Activity. Every line of the material should be output exactly as written.

#### Information shown ####

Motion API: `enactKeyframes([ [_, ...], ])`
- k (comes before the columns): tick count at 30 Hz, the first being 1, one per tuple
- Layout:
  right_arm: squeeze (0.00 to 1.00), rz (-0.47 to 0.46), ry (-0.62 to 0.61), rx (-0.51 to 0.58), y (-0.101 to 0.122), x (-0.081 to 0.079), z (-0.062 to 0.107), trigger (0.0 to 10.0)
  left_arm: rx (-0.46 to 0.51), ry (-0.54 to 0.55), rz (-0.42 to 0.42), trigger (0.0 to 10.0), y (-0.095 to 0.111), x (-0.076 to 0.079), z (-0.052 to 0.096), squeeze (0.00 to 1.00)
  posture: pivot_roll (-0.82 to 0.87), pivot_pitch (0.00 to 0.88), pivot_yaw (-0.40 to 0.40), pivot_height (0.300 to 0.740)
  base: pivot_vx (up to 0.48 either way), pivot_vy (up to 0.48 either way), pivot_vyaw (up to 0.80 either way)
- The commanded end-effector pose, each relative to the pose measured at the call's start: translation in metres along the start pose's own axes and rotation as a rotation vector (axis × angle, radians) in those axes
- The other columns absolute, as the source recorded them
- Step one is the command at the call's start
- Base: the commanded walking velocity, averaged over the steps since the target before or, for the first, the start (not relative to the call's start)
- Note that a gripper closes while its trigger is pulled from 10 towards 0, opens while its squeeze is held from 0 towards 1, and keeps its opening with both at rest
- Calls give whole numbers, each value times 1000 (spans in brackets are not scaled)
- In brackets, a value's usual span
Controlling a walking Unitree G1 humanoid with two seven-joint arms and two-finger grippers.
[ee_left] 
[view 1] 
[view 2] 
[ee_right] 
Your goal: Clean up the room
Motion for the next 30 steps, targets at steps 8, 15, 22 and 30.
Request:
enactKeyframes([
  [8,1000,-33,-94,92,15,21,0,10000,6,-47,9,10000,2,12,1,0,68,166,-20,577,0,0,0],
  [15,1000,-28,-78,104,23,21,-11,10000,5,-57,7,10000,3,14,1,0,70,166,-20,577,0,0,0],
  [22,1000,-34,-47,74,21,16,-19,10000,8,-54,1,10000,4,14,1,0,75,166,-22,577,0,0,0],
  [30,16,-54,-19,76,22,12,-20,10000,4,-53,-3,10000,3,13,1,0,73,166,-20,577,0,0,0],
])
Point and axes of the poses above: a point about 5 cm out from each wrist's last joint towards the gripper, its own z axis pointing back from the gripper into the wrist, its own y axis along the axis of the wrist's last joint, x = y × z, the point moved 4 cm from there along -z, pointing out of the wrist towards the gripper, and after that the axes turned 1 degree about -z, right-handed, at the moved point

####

Task answer.
Motion API: `enactKeyframes([ [_, ...], ])`
- k (comes before the columns): tick count at 30 Hz, the first being 1, one per tuple
- Layout:
  right_arm: squeeze (0.00 to 1.00), rz (-0.47 to 0.46), ry (-0.62 to 0.61), rx (-0.51 to 0.58), y (-0.101 to 0.122), x (-0.081 to 0.079), z (-0.062 to 0.107), trigger (0.0 to 10.0)
  left_arm: rx (-0.46 to 0.51), ry (-0.54 to 0.55), rz (-0.42 to 0.42), trigger (0.0 to 10.0), y (-0.095 to 0.111), x (-0.076 to 0.079), z (-0.052 to 0.096), squeeze (0.00 to 1.00)
  posture: pivot_roll (-0.82 to 0.87), pivot_pitch (0.00 to 0.88), pivot_yaw (-0.40 to 0.40), pivot_height (0.300 to 0.740)
  base: pivot_vx (up to 0.48 either way), pivot_vy (up to 0.48 either way), pivot_vyaw (up to 0.80 either way)
- The commanded end-effector pose, each relative to the pose measured at the call's start: translation in metres along the start pose's own axes and rotation as a rotation vector (axis × angle, radians) in those axes
- The other columns absolute, as the source recorded them
- Step one is the command at the call's start
- Base: the commanded walking velocity, averaged over the steps since the target before or, for the first, the start (not relative to the call's start)
- Note that a gripper closes while its trigger is pulled from 10 towards 0, opens while its squeeze is held from 0 towards 1, and keeps its opening with both at rest
- Calls give whole numbers, each value times 1000 (spans in brackets are not scaled)
- In brackets, a value's usual span
Controlling a walking Unitree G1 humanoid with two seven-joint arms and two-finger grippers.
[ee_left] 
[view 1] 
[view 2] 
[ee_right] 
Your goal: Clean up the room
Motion for the next 30 steps, targets at steps 8, 15, 22 and 30.
Request:
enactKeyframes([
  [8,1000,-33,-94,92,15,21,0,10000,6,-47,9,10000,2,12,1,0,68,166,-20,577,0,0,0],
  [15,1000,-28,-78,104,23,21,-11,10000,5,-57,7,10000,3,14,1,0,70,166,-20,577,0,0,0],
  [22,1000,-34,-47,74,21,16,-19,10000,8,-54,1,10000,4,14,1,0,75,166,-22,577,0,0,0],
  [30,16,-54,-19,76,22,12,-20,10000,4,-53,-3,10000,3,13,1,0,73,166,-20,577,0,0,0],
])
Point and axes of the poses above: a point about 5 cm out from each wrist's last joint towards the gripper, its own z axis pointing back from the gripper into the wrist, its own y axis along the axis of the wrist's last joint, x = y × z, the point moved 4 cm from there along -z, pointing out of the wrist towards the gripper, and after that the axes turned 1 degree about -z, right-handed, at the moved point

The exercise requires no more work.